## Work request:
Please tally the lines below that contain the string "answers" and reply with that figure only.

## Working data:
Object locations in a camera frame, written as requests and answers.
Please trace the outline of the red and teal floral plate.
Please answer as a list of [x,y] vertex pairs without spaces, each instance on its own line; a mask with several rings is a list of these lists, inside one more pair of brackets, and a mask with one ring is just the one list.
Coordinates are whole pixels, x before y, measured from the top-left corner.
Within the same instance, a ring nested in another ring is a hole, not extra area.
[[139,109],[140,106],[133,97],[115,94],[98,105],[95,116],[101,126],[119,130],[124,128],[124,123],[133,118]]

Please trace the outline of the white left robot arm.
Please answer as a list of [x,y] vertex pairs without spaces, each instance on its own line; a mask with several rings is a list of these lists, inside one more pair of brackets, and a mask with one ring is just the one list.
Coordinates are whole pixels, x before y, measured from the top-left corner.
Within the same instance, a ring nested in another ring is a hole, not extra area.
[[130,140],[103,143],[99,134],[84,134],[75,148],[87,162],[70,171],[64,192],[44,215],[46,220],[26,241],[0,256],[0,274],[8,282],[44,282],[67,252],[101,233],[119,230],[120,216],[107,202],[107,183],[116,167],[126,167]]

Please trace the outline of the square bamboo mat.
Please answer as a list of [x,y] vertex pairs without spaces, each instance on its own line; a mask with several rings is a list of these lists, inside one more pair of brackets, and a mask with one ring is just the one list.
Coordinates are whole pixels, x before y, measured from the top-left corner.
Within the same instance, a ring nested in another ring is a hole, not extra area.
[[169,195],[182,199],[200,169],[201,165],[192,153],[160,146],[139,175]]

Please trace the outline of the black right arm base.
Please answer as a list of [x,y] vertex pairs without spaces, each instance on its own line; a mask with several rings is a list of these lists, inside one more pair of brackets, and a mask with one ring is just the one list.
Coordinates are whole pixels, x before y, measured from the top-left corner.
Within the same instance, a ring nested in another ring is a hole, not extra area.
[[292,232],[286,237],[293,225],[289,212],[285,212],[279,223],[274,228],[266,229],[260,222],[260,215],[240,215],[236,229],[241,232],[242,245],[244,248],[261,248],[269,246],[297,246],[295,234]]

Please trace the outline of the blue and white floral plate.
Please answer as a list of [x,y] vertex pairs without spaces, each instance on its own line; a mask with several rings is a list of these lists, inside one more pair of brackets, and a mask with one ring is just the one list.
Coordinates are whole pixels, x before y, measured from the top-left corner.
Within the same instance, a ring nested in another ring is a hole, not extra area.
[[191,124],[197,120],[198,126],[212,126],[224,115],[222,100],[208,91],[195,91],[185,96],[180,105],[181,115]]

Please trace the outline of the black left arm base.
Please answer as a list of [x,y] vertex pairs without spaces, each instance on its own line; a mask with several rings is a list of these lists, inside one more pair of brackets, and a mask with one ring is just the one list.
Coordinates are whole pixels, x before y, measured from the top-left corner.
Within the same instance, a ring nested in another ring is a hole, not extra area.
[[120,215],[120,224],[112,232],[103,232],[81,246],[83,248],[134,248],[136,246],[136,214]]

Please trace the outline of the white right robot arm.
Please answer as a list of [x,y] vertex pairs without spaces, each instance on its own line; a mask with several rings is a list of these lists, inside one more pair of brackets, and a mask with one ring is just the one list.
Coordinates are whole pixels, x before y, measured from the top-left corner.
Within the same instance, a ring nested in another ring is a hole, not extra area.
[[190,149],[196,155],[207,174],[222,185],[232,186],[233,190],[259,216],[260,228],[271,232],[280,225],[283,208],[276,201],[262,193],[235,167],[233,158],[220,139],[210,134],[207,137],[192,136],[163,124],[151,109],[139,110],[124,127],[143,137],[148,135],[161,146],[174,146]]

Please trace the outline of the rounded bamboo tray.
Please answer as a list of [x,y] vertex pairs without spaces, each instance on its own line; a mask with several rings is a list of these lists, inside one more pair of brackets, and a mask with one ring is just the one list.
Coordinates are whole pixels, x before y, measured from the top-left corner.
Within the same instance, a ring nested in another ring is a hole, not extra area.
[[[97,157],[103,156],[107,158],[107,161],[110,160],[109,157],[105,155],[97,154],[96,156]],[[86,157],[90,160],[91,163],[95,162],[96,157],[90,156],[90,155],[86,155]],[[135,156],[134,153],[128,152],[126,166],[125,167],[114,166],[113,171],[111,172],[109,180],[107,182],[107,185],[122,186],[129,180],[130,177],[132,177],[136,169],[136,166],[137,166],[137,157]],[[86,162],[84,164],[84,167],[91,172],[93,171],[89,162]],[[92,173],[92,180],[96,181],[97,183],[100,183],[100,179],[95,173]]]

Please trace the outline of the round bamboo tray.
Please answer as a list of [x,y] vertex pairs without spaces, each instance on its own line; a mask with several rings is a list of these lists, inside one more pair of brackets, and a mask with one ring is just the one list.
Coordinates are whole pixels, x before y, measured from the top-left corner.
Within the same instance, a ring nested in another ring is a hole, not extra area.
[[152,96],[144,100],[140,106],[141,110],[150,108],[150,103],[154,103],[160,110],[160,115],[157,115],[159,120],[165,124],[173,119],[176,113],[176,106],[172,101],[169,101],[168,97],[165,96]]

--

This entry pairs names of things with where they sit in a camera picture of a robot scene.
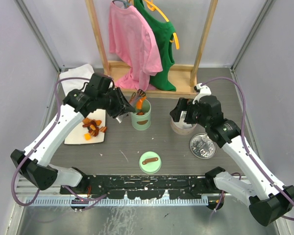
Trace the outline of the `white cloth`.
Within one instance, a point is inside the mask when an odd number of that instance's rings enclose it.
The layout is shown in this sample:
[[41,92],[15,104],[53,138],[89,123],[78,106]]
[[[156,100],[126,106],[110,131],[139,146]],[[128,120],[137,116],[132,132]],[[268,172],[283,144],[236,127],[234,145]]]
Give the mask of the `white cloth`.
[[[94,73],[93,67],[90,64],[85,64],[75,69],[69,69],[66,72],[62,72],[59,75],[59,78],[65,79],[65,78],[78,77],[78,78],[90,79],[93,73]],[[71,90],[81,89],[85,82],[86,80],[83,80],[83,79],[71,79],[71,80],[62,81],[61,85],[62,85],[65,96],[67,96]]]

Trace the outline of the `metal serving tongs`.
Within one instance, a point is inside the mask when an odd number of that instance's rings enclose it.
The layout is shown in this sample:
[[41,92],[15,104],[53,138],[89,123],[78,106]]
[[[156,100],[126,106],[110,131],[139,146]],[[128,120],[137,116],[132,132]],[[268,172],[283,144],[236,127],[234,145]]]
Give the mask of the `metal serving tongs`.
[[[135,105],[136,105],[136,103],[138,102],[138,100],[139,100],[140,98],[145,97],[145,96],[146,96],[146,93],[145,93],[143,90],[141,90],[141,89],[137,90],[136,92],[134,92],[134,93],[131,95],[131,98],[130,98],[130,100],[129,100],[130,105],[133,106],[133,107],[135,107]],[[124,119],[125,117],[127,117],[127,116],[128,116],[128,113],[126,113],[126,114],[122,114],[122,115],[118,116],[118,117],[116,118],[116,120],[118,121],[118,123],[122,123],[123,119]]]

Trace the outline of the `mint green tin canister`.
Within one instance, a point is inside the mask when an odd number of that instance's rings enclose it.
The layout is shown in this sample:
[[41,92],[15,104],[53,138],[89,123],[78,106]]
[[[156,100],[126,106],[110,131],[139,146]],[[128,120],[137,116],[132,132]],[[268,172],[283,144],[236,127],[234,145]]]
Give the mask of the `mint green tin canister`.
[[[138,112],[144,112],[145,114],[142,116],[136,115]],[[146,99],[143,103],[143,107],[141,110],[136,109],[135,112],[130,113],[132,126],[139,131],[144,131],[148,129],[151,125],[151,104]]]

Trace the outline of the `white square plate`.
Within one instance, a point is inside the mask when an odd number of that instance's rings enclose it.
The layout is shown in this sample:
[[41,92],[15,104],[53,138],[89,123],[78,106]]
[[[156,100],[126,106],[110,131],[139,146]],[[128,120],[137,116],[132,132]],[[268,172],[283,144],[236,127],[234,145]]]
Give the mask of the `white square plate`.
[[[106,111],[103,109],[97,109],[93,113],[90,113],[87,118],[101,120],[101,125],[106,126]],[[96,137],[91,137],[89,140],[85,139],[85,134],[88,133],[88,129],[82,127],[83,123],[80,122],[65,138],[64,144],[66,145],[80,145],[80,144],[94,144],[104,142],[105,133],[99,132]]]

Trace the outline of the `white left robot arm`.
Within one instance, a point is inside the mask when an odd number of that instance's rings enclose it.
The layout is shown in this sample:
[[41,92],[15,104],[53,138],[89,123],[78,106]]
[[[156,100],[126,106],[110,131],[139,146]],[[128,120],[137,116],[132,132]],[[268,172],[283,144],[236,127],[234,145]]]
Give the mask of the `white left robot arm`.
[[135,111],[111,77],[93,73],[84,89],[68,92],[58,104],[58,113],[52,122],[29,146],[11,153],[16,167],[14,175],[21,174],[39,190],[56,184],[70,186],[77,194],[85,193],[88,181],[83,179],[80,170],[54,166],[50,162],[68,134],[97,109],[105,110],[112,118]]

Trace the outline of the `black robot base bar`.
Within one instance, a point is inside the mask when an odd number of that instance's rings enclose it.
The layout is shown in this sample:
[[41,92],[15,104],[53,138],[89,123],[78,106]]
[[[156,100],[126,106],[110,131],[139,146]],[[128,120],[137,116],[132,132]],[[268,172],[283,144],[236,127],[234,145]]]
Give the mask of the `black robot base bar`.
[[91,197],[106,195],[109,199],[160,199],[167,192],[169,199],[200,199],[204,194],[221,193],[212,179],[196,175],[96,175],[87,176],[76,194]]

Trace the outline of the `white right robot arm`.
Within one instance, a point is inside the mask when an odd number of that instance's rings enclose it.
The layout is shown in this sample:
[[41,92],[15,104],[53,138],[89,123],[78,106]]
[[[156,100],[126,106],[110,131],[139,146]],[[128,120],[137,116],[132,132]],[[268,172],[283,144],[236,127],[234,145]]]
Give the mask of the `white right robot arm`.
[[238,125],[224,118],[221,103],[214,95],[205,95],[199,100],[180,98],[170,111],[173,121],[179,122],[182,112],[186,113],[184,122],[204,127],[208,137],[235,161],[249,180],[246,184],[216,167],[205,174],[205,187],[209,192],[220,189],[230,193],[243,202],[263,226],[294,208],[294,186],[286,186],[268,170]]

==

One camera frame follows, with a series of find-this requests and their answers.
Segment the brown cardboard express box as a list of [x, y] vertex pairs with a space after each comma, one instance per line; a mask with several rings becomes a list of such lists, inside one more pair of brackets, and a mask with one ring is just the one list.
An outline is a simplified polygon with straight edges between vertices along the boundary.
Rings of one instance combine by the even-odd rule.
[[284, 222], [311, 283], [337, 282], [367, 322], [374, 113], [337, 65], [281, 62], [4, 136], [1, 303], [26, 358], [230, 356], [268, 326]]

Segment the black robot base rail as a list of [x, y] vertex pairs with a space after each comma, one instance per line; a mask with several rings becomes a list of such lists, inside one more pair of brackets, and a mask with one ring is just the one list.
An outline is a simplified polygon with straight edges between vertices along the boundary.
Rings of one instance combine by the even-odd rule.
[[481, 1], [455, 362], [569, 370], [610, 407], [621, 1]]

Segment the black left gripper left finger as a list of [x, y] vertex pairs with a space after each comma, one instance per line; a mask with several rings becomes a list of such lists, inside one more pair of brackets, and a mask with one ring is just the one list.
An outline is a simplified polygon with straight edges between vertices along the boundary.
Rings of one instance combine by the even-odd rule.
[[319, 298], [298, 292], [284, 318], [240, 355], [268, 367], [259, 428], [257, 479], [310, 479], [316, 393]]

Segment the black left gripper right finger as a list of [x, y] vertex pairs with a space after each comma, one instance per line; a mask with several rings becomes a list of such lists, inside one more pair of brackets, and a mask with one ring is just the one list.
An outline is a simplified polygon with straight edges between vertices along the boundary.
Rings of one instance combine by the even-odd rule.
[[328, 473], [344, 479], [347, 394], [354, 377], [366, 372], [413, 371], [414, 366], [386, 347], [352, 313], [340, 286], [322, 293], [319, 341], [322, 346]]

## Solution:
2